Перевернул ее, понюхал, опять посмотрел:
- Все-таки пусто!
- Не дури, осел! - сказал Лобода. - Зачем дуришь?.. За меня вынь, а то
руки заняты.
- О тебе что мне думать? Известно - тебе "кукушка". Я тебе удружу...
Старый капитан молодой гвардии, вот тебе... - развернул билет и жалостно
вытянул: - Пу-ycтo!
- Дайте, я возьму, - придвинулся Глуходедов.
- Да возьмем сразу, - сказал Яловой.
Придвинулись, но Лобода сжал ладонь, и она стала похожа на урну с узким
горлом.
- По одному, господа! Порядок!
Глуходедов вынул пустой билет, пожал плечами, улыбнулся и закурил
папиросу.
Пустая бумажка наивно забелела в руке Ялового.

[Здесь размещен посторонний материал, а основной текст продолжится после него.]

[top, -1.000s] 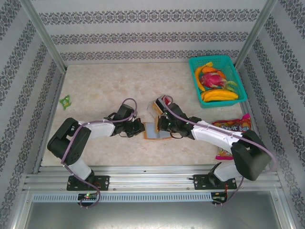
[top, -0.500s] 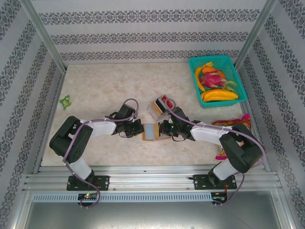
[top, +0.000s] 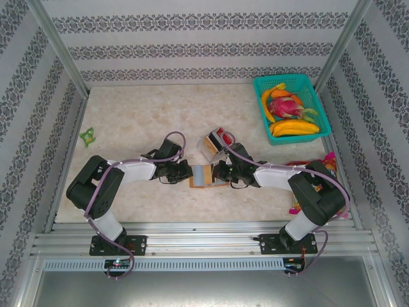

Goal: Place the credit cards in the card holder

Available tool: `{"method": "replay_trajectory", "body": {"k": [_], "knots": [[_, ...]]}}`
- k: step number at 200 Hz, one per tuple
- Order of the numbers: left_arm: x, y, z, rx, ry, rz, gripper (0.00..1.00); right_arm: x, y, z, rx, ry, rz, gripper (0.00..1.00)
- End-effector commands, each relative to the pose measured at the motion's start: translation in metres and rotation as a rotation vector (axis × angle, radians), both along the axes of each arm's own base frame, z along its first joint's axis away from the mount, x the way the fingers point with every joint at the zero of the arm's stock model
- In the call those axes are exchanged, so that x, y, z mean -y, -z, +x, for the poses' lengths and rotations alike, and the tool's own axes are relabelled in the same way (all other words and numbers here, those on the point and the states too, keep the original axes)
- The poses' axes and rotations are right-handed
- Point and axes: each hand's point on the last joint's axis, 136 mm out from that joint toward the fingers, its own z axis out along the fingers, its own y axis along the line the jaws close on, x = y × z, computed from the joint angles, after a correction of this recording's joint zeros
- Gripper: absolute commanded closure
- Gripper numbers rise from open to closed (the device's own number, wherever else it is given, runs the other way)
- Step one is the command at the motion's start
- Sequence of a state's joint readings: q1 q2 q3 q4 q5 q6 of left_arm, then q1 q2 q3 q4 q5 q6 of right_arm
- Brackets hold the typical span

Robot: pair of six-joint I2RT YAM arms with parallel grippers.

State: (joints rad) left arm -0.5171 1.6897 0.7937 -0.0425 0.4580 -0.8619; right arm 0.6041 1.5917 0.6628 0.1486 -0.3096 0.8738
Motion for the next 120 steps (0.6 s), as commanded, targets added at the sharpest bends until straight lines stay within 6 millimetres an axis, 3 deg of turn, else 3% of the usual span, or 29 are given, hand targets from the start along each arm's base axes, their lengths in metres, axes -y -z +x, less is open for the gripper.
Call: {"method": "replay_trajectory", "body": {"k": [1, 11, 50, 87, 120], "knots": [[-0.008, 0.002, -0.008, -0.008, 0.015, 0.068, 0.85, 0.011, 0.009, -0.007, -0.038, 0.025, -0.004, 1.00], [-0.011, 0.001, -0.008, -0.001, 0.012, 0.080, 0.84, 0.012, 0.009, -0.006, -0.035, 0.038, 0.011, 1.00], [-0.005, 0.005, -0.009, -0.012, 0.024, 0.051, 1.00, 0.006, 0.008, -0.004, -0.025, 0.047, 0.060, 1.00], [-0.008, 0.015, -0.011, -0.038, 0.020, 0.071, 0.99, -0.010, 0.011, -0.009, -0.044, 0.007, 0.084, 1.00], [-0.023, 0.020, -0.014, -0.049, 0.014, 0.164, 0.94, -0.014, -0.001, -0.007, -0.022, 0.008, 0.152, 1.00]]}}
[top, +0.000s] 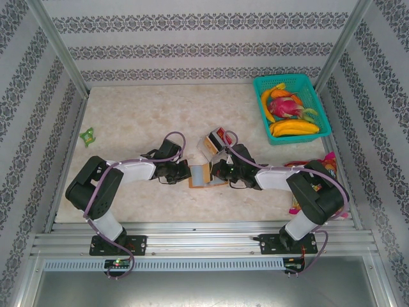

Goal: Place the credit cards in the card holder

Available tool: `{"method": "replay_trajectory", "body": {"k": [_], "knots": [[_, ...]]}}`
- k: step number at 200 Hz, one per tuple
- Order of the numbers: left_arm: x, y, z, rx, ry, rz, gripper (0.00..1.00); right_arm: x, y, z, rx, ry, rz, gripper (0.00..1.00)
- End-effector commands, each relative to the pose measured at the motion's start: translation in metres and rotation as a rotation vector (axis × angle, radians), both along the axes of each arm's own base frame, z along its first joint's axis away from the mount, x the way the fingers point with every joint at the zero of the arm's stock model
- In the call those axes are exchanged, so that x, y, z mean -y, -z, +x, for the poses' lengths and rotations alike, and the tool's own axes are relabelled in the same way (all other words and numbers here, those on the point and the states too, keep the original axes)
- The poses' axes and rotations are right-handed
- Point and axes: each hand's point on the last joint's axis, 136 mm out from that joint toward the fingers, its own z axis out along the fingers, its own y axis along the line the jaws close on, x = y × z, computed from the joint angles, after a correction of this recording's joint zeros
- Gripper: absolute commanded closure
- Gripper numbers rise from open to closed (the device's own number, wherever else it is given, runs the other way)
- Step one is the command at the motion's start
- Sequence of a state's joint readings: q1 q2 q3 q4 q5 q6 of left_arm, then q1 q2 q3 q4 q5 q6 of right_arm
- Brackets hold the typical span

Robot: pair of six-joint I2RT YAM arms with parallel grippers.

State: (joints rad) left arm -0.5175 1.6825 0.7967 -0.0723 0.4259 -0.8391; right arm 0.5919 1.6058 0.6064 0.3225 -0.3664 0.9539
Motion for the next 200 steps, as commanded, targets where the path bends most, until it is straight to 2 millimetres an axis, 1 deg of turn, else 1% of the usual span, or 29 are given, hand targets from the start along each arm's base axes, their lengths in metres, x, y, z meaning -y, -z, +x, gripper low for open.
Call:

- Не везет, дядя! - засмеялся Селенгинский и похлопал его по спине.
Бабаев подошел к Лободе, ощутил острый запах его пота, скользнул
глазами по волосатому куску груди, выступавшему из рубахи... Стало странно,
точно подошел к исповеди. Узкая, женская рука его свободно вошла в урну
Лободы, ясно ощутила три твердых трубочки, перебросила все три... "Хочешь
кукушку?" - сам себя спросил Бабаев и упрямо ответил: "Хочу". Крепко зажал в
пальцах одну трубочку - показалась какой-то объемистой, точно было в ней
что-то, - и вынул.
Головы Селенгинского и Швана стукнулись об его голову, наклонившись, и
от этого сразу стало как-то жарко и потно.
Нервно, чуть не порвав, раскатал трубочку.
- Есть! - крикнул за него Селенгинский.
- Поймали кукушечку! Щипем!
На грязной бумажке с жирным следом пальца Лободы было по-детски четко
выведено "Кук" и поставлена нетерпеливая крупная точка.
Бабаев обежал всех глазами, и показалось вдруг, что стало светлее: это
с лиц у всех слетела паутина напряженности, и выступили сразу веселые,
простые, хищные углы.
- Фу! - звучно дунул и потушил свечку Селенгинский.
- Черрт! Зачем? - рявкнул Лобода.
Голос в темноте сверкнул и рассыпался, как ракета.
Чиркнул и зажег спичку Глуходедов.
- Что - зачем? - кричал обиженно Селенгинский. - Все в шеренгу, кукушка
в левый угол, марш!.. И ни слова!..
Спорили, кричали; тушили и зажигали спички.